→ EXERCISE REQUIREMENTS: For each line in the data below that holds "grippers", return a copy.

→ SOURCE MATERIAL:
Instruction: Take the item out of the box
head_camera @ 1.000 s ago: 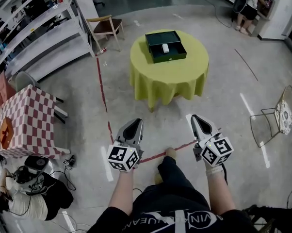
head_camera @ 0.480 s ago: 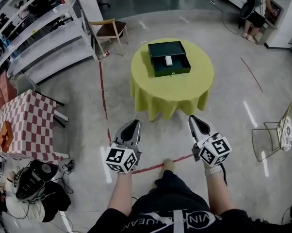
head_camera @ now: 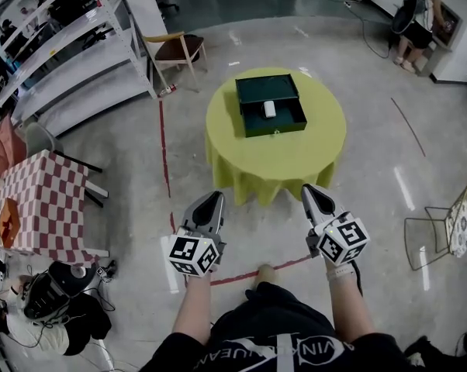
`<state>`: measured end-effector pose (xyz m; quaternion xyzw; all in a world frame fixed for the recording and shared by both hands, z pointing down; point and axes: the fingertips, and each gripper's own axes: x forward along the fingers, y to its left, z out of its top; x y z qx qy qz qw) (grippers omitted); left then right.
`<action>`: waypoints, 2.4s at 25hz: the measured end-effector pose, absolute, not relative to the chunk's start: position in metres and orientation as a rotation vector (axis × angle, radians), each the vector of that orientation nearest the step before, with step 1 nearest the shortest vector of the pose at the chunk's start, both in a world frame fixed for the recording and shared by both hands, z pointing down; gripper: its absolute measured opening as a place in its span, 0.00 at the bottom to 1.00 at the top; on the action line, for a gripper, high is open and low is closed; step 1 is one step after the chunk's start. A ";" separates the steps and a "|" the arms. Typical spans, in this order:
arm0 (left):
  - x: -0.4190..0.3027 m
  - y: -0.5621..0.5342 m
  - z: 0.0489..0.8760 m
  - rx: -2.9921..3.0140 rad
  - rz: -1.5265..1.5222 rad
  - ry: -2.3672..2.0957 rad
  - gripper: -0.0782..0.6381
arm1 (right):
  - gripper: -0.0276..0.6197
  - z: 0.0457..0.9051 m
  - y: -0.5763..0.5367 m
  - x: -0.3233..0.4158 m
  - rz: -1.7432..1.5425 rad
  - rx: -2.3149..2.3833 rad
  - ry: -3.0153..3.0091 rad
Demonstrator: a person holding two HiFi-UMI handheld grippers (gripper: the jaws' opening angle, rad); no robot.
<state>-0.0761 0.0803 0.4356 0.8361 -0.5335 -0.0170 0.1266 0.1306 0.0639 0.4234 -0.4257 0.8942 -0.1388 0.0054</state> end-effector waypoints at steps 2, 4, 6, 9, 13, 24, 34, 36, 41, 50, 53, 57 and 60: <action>-0.075 0.072 0.435 2.431 -0.048 -1.563 0.14 | 0.05 0.425 0.054 0.132 -0.440 -1.323 2.801; -0.073 0.064 0.434 2.428 -0.048 -1.574 0.14 | 0.05 0.425 0.046 0.134 -0.443 -1.312 2.803; -0.071 0.059 0.434 2.426 -0.050 -1.583 0.14 | 0.05 0.427 0.038 0.136 -0.445 -1.300 2.807; -0.071 0.054 0.438 2.416 -0.050 -1.594 0.14 | 0.05 0.431 0.029 0.134 -0.454 -1.284 2.812; -0.072 0.052 0.450 2.385 -0.035 -1.598 0.14 | 0.05 0.441 0.026 0.133 -0.490 -1.274 2.822; -0.066 0.001 0.457 2.403 -0.029 -1.559 0.14 | 0.05 0.452 -0.016 0.132 -0.528 -1.295 2.814; -0.066 -0.071 0.455 2.450 -0.028 -1.481 0.14 | 0.05 0.458 -0.079 0.119 -0.561 -1.334 2.818; -0.068 -0.083 0.457 2.457 -0.020 -1.463 0.14 | 0.05 0.462 -0.091 0.114 -0.573 -1.339 2.820; -0.076 -0.112 0.466 2.449 -0.012 -1.440 0.14 | 0.05 0.471 -0.118 0.101 -0.598 -1.346 2.834; -0.081 -0.162 0.476 2.459 0.000 -1.362 0.14 | 0.05 0.479 -0.158 0.089 -0.636 -1.418 2.834; -0.081 -0.178 0.477 2.471 0.002 -1.338 0.14 | 0.05 0.482 -0.171 0.087 -0.645 -1.447 2.836; -0.084 -0.194 0.480 2.475 0.004 -1.312 0.14 | 0.05 0.483 -0.186 0.080 -0.656 -1.469 2.834; -0.087 -0.206 0.483 2.473 0.007 -1.296 0.14 | 0.05 0.485 -0.196 0.075 -0.660 -1.486 2.851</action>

→ EXERCISE SOLUTION:
`<state>`: measured end-effector pose (xyz m; quaternion xyzw; all in a world frame fixed for the recording and shared by both hands, z pointing down; point and axes: the fingertips, and each gripper's own axes: x forward along the fingers, y to its left, z out of its top; x y z qx qy qz qw) (grippers omitted); left then right.
Demonstrator: a person holding two HiFi-UMI handheld grippers (gripper: the jaws' opening angle, rad); no robot.

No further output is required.